_ASSIGNED TASK_:
Starting with the line that contains "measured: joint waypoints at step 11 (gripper" and ending with the last line of the entries, repeat exactly those lines and nothing else, pictures excluded.

_TASK DATA_:
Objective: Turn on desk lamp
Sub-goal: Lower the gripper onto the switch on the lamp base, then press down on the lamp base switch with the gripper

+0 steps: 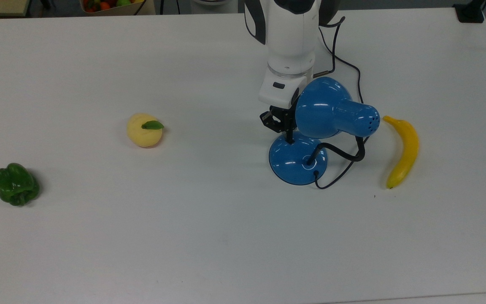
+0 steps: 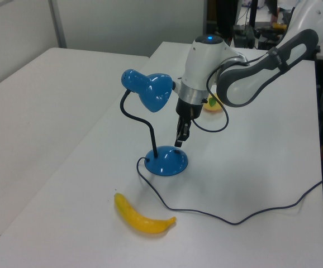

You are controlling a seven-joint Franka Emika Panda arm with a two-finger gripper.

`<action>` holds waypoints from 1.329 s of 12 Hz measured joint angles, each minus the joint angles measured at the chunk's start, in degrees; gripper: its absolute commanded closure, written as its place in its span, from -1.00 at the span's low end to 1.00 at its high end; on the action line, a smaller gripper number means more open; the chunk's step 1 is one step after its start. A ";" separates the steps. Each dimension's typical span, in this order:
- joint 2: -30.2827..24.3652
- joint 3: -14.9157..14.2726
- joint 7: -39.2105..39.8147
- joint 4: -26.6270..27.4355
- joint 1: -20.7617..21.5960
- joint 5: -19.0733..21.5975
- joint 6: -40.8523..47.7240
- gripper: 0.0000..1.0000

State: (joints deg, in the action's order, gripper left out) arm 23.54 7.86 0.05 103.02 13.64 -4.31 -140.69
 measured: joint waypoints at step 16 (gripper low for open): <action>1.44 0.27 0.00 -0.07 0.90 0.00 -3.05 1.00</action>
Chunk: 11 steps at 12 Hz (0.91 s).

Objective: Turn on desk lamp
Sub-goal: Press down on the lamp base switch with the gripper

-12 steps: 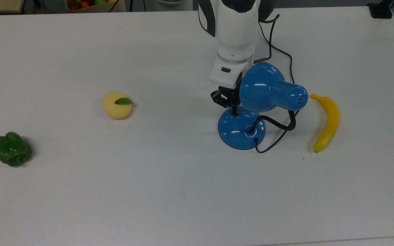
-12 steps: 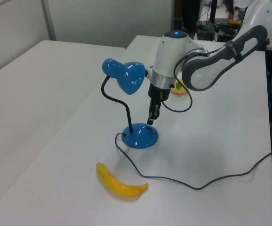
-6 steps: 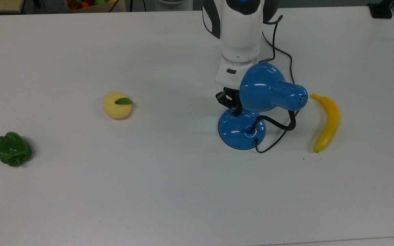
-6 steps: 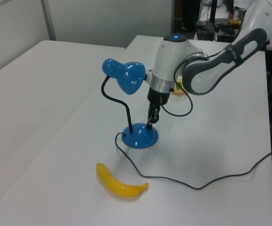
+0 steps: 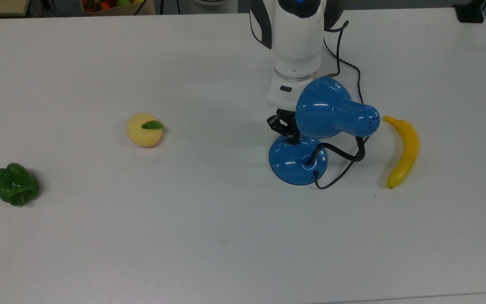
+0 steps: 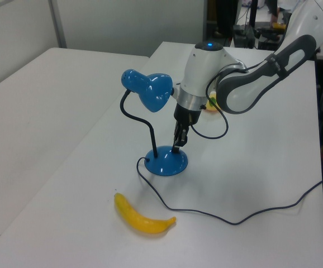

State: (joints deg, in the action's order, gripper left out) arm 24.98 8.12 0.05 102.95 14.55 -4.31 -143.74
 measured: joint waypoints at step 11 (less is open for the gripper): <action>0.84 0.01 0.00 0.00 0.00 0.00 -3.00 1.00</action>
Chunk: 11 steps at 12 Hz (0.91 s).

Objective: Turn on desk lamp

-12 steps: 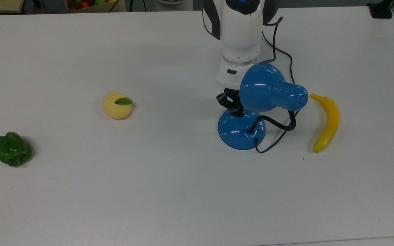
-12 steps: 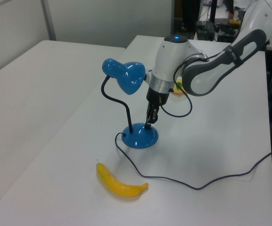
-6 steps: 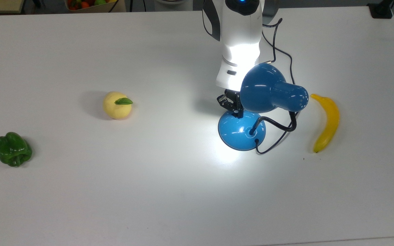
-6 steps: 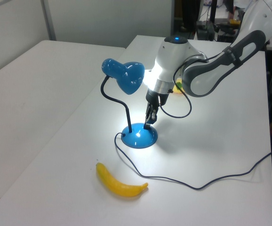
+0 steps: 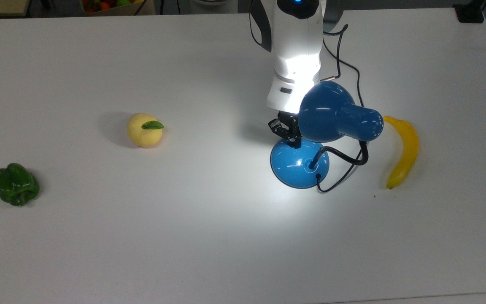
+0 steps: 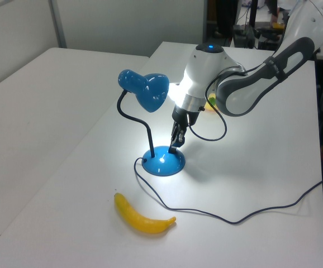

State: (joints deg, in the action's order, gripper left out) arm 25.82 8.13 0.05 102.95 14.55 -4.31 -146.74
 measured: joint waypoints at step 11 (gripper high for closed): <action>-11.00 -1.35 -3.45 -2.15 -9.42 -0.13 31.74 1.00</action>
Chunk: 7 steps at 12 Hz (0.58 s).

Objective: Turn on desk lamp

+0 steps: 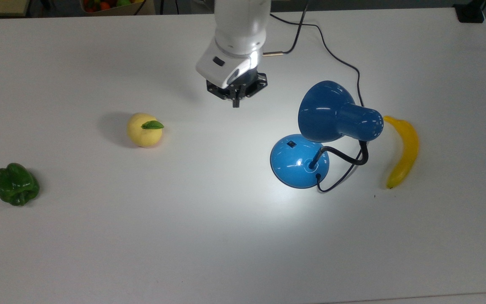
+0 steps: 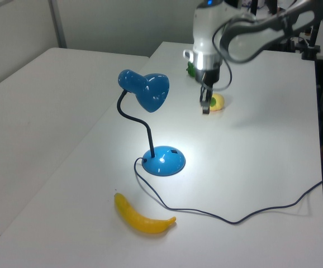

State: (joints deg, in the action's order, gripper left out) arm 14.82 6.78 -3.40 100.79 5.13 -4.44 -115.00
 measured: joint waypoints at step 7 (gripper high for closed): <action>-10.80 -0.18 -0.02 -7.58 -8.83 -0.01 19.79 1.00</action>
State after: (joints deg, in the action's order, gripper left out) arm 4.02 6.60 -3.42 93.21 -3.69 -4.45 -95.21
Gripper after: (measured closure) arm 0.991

_RESPONSE TO THIS EXERCISE_:
 measured: joint waypoints at step 11 (gripper high for closed): <action>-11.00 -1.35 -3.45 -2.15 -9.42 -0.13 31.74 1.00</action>
Chunk: 7 steps at 12 Hz (0.58 s).

Objective: Turn on desk lamp

+0 steps: 
+0 steps: 

State: (joints deg, in the action's order, gripper left out) arm 14.82 6.78 -3.40 100.79 5.13 -4.44 -115.00
 measured: joint waypoints at step 7 (gripper high for closed): <action>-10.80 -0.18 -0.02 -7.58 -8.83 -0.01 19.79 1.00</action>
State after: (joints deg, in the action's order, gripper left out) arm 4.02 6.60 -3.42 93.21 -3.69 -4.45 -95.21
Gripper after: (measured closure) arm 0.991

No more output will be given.